[XML-DEV Mailing List Archive Home] [By Thread] [By Date] [Recent Entries] [Reply To This Message]

RE: MSXML DOM Special Chars Less Than 32


special chars in xml
> From: Joshua Allen [mailto:joshuaa@m...]
> Sent: Friday, March 22, 2002 11:30 PM
> To: michael.h.kay@n...; Rick Jelliffe; xml-dev@l...
> Subject: RE:  MSXML DOM Special Chars Less Than 32
>
>
> > I don't want to dumb XML down.
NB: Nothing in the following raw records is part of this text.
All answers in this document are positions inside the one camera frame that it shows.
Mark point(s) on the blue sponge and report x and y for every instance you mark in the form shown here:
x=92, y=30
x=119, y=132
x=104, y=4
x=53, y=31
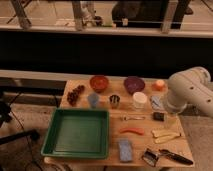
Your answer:
x=125, y=150

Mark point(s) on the wooden table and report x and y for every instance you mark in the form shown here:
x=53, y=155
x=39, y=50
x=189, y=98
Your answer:
x=139, y=142

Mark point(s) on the red bowl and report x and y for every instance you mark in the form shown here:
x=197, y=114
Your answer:
x=99, y=83

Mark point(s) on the orange fruit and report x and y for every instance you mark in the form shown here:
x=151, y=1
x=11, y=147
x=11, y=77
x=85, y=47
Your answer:
x=159, y=85

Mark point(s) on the black handled knife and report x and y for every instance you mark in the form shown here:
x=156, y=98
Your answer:
x=176, y=157

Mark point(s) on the blue plastic cup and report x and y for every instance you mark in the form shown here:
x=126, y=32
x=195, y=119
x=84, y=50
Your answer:
x=93, y=100

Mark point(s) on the metal fork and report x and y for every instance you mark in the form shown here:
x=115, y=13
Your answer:
x=127, y=118

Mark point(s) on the white cup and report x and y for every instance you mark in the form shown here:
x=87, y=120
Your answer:
x=139, y=100

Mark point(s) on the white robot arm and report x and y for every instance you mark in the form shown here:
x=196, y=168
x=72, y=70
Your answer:
x=189, y=86

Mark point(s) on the small black block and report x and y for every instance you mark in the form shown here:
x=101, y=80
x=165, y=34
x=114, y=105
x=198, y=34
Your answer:
x=158, y=116

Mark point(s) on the red grape bunch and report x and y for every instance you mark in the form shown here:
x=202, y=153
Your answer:
x=73, y=96

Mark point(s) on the black tripod stand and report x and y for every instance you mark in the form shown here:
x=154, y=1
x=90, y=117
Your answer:
x=12, y=129

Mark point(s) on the green plastic tray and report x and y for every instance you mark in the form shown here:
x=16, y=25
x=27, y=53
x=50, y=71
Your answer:
x=77, y=134

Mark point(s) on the small metal cup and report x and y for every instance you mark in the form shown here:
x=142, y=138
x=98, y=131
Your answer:
x=114, y=101

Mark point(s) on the purple bowl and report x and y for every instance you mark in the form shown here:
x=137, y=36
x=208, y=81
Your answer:
x=134, y=84

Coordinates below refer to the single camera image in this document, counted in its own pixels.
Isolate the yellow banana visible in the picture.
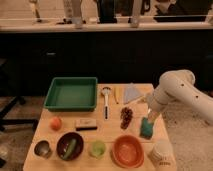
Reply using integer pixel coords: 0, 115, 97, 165
115, 87, 120, 104

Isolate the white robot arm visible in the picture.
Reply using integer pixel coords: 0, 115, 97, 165
146, 70, 213, 125

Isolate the red orange bowl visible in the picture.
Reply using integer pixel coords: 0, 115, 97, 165
111, 135, 144, 168

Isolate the dark maroon bowl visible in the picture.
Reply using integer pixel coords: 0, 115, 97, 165
56, 132, 84, 161

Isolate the green sponge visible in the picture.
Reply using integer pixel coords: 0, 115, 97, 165
140, 117, 154, 139

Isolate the bunch of dark grapes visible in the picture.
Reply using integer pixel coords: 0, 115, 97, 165
121, 107, 133, 129

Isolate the grey folded cloth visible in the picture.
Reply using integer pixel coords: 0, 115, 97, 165
123, 83, 142, 104

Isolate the white paper cup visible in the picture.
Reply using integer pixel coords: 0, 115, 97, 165
148, 139, 173, 169

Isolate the light green cup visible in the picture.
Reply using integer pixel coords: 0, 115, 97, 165
89, 140, 106, 158

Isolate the brown wooden block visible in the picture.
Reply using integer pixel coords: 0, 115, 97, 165
75, 118, 97, 131

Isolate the green cucumber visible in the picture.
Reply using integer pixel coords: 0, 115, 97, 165
63, 139, 77, 160

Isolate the green plastic tray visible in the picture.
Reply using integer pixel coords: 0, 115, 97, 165
44, 77, 98, 112

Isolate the orange peach fruit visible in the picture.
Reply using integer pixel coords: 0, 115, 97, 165
50, 117, 62, 131

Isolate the small metal cup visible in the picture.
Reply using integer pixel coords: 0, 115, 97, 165
34, 140, 52, 158

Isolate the white handled spoon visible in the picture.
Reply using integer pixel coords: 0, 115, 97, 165
101, 87, 111, 119

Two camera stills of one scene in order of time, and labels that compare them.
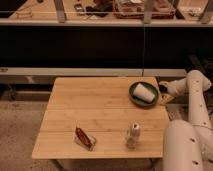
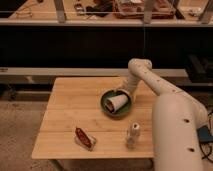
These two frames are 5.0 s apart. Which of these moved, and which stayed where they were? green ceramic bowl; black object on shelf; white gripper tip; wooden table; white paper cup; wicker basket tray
Moved: white paper cup; green ceramic bowl; white gripper tip
Stayed: wicker basket tray; wooden table; black object on shelf
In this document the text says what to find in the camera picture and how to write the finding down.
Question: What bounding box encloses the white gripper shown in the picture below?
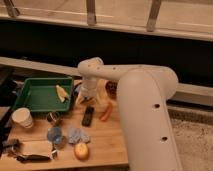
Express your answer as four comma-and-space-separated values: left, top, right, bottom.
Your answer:
75, 77, 99, 106

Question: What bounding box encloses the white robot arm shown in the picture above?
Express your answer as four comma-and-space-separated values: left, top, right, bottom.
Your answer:
77, 57, 183, 171

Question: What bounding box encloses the green plastic tray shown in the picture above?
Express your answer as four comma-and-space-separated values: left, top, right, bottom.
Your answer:
12, 77, 74, 113

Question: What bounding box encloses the dark red bowl with sponge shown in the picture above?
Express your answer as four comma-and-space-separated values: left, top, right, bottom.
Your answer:
73, 82, 82, 99

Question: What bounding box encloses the orange carrot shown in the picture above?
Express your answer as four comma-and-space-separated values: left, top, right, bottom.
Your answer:
100, 102, 113, 122

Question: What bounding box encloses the red bowl with dark contents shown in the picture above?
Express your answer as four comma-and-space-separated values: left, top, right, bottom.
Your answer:
105, 81, 117, 99

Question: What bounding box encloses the blue crumpled cloth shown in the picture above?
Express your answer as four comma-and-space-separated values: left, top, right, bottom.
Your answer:
68, 128, 90, 144

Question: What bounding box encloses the small metal can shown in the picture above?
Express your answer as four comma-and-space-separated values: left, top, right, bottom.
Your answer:
46, 112, 61, 126

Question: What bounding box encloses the white paper cup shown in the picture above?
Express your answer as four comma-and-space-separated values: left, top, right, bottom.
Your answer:
12, 107, 34, 128

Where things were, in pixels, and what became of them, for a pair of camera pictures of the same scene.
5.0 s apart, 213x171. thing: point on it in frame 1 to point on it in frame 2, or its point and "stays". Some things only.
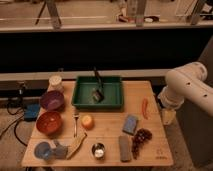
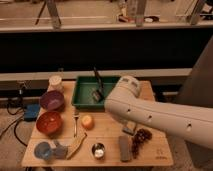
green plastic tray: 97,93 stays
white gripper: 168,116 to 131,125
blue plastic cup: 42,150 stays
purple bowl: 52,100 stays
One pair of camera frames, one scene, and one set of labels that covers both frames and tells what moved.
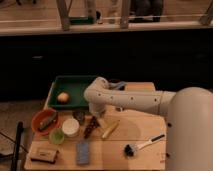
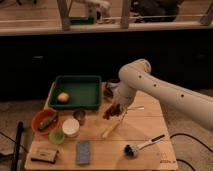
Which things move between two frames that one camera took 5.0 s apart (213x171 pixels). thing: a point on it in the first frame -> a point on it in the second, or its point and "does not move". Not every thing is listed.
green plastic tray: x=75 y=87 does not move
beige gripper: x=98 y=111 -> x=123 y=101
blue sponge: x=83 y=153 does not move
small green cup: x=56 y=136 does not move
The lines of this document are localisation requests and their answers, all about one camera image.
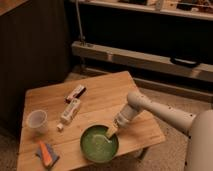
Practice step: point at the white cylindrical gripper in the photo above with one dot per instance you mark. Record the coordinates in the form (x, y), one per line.
(123, 118)

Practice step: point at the green ceramic bowl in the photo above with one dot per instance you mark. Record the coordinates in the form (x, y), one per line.
(96, 147)

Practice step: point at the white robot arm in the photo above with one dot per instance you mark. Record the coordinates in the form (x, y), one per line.
(197, 127)

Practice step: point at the white plastic bottle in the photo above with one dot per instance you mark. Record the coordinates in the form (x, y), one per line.
(71, 110)

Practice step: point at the red white snack bar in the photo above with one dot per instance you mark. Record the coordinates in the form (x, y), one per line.
(76, 93)

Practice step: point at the small white cube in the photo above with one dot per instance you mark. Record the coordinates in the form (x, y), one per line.
(60, 127)

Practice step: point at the wooden folding table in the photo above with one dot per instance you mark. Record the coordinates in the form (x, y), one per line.
(104, 97)

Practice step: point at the orange blue sponge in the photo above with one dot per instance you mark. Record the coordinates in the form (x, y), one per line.
(46, 154)

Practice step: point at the clear plastic cup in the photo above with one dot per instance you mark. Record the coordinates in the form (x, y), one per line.
(37, 121)

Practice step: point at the metal shelf rack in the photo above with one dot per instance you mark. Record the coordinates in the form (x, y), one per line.
(127, 35)

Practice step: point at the black handle on shelf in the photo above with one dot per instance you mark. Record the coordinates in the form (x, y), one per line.
(184, 64)

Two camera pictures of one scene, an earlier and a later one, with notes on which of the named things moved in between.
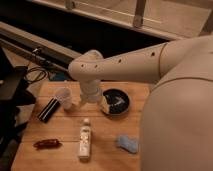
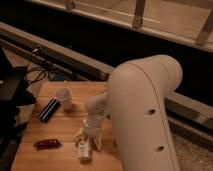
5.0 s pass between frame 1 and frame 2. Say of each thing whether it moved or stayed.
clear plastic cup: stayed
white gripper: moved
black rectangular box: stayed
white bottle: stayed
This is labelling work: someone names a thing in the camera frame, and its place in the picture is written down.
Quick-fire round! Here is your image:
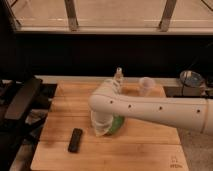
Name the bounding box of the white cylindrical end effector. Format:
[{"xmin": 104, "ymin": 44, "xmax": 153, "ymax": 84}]
[{"xmin": 92, "ymin": 118, "xmax": 111, "ymax": 136}]

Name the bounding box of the black rectangular eraser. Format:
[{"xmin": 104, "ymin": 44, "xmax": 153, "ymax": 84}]
[{"xmin": 68, "ymin": 128, "xmax": 83, "ymax": 153}]

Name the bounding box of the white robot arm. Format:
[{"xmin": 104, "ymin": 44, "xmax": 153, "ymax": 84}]
[{"xmin": 88, "ymin": 79, "xmax": 213, "ymax": 135}]

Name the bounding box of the green bowl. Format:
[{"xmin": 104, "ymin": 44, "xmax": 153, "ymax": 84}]
[{"xmin": 90, "ymin": 113, "xmax": 126, "ymax": 136}]

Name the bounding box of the clear small bottle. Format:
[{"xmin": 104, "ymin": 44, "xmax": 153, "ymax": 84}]
[{"xmin": 114, "ymin": 67, "xmax": 123, "ymax": 92}]

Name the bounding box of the clear plastic cup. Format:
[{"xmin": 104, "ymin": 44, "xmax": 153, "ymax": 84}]
[{"xmin": 139, "ymin": 77, "xmax": 156, "ymax": 96}]

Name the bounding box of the black office chair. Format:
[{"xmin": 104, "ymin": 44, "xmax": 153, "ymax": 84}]
[{"xmin": 0, "ymin": 78, "xmax": 51, "ymax": 165}]

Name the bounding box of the round metal lamp base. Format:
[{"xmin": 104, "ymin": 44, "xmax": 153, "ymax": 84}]
[{"xmin": 180, "ymin": 70, "xmax": 204, "ymax": 87}]
But we do sometimes need to store data
> (e.g.
> > WebDAV property values) which can potentially contain characters that
> are
> > not permitted in XML. In fact, it's very unlikely that a WebDAV
> property
> > value will contain such a character, but the software still needs to
> allow
> > for the possibility.
>
> Why would someone want to use XML if they need to transmit illegal
> characters?  There are usually two cases -- one is where the illegal
> characters are insignificant, in which case they can be stripped and the
> output is well-formed XML.  The other case is where the illegal
> characters *are* significant, and must be preserved for round-trip.  But
> if someone wants to round-trip characters that are clearly not permitted
> by any XML processor in the world, why use XML?  That's like getting mad
> because a car won't float.

That's a bit like saying that XML should not be used as marshalling
information when arbitrary strings are sent around. So should SOAP and
WebDAV changed?

The problem is that when these protocols were designed, apparently the
different concept of character data wasn't considered.

For instance:

1) What will MS Sharepoint Server do when a property name starts with a
leading digit, and a WebDAV PROPFIND request asking for "all" properties
comes in? (Answer: it sends non-wellformed XML response bodies, breaking
every compliant XML processor / WebDAV client in the world - interesting
enough, Microsoft's own clients "handle" this).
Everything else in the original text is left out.